Filter out every line below that lacks "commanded", and copy the rest.

[Extracted records]
------------------------------------------------------------------------
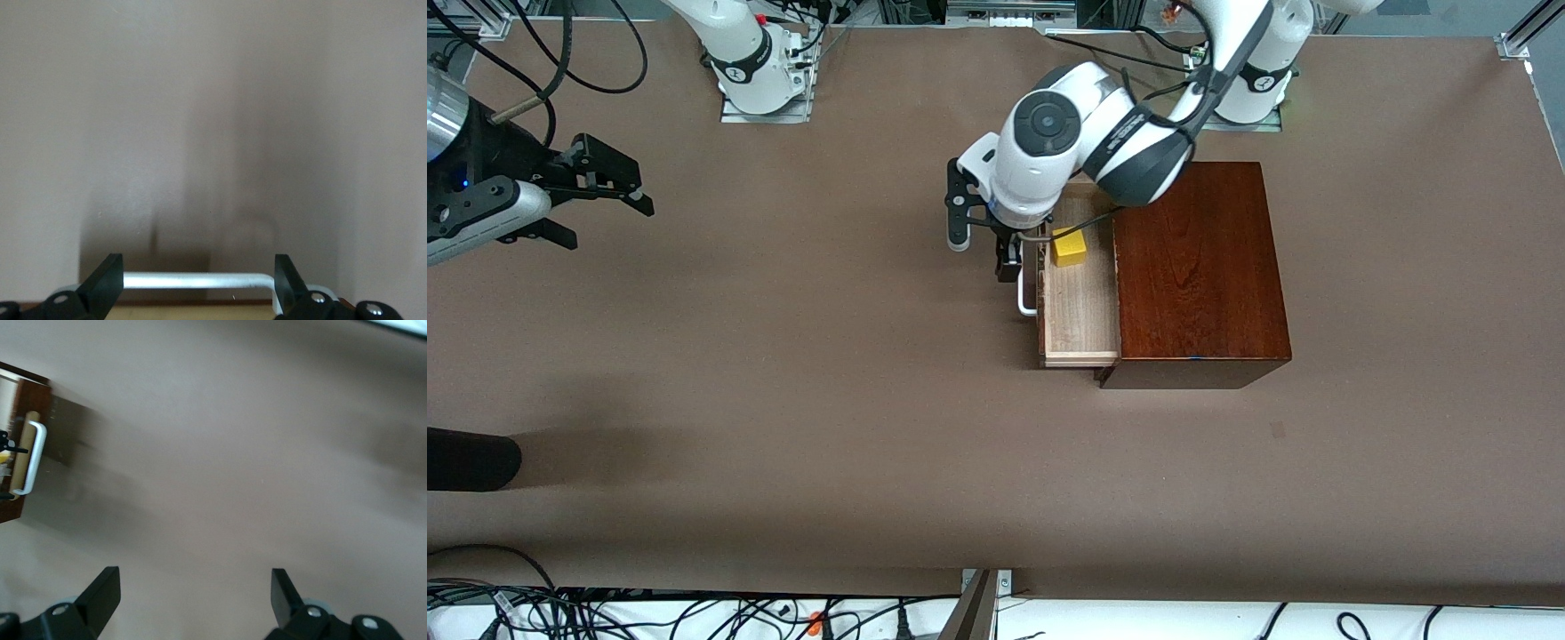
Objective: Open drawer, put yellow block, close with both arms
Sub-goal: 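Push the drawer front with the left gripper into the box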
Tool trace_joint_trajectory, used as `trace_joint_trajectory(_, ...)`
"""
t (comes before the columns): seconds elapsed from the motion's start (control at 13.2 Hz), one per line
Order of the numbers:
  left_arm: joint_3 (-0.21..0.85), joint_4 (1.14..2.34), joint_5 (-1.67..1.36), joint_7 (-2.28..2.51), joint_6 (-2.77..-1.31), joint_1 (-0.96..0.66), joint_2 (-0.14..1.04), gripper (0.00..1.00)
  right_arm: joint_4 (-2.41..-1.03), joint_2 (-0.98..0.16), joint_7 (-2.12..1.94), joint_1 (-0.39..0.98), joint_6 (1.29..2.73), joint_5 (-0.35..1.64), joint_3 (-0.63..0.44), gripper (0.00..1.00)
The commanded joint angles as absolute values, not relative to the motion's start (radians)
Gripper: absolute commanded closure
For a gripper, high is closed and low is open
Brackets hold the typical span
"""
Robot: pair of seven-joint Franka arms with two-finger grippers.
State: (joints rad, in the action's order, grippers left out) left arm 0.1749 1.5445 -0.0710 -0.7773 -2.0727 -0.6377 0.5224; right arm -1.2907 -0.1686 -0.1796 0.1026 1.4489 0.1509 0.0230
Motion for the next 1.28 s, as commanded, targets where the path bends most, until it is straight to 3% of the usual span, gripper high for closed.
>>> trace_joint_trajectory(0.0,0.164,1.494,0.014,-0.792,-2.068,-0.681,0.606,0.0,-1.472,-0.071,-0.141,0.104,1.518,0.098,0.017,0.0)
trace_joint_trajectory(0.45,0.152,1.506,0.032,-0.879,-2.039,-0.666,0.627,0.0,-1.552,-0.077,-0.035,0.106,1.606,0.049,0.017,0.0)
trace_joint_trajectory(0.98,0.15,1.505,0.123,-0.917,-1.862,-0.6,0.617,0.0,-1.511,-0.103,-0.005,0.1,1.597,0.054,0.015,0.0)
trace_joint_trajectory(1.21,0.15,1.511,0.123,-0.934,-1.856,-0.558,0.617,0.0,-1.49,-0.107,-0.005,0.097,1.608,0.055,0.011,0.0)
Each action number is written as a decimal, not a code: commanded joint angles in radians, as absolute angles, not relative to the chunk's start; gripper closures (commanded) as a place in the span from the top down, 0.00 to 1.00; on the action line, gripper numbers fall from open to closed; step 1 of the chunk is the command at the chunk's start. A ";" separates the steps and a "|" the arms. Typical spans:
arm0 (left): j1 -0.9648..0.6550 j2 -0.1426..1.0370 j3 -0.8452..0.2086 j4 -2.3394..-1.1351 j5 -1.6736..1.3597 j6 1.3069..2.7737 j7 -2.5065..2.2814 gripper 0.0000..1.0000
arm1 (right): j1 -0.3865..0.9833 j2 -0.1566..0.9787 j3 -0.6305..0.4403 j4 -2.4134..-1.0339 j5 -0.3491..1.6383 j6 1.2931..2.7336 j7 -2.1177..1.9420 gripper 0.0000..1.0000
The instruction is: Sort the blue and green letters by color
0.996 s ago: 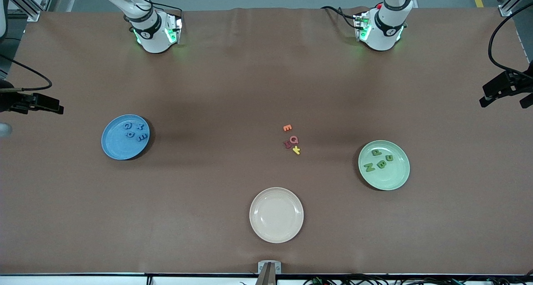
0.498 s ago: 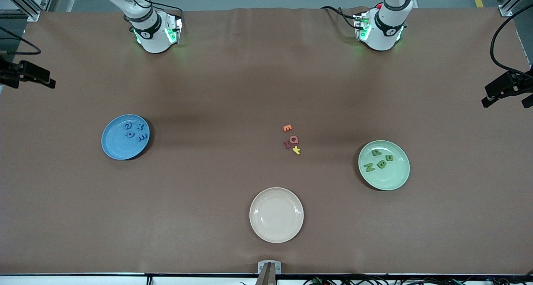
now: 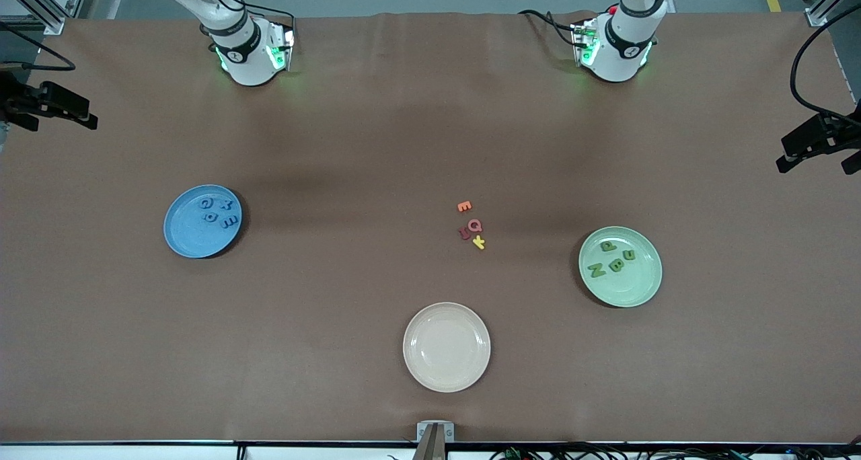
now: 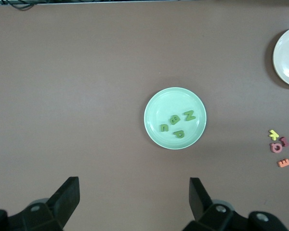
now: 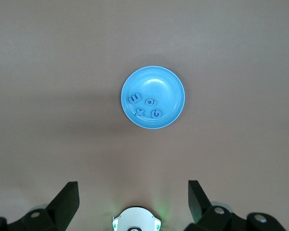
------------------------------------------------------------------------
#### [Solution for this task]
The commanded joint angles as absolute values, not relative to the motion's start (radians)
Gripper: absolute commanded closure
Motion for the next 1.28 s, as commanded, targets where the path bends most, until it is straight to 3% of the usual span, gripper high for closed.
Each action number is written as a decimal, not a code: commanded joint angles in radians, as absolute angles, not relative to the chunk's start; gripper closures (commanded) as a place in the span from the top down, 0.00 to 1.00; on the action line, gripper numbers fall from open to closed; step 1 of the chunk is the command at the chunk's start. A ";" separates the steps and a "|" the arms. Typical spans:

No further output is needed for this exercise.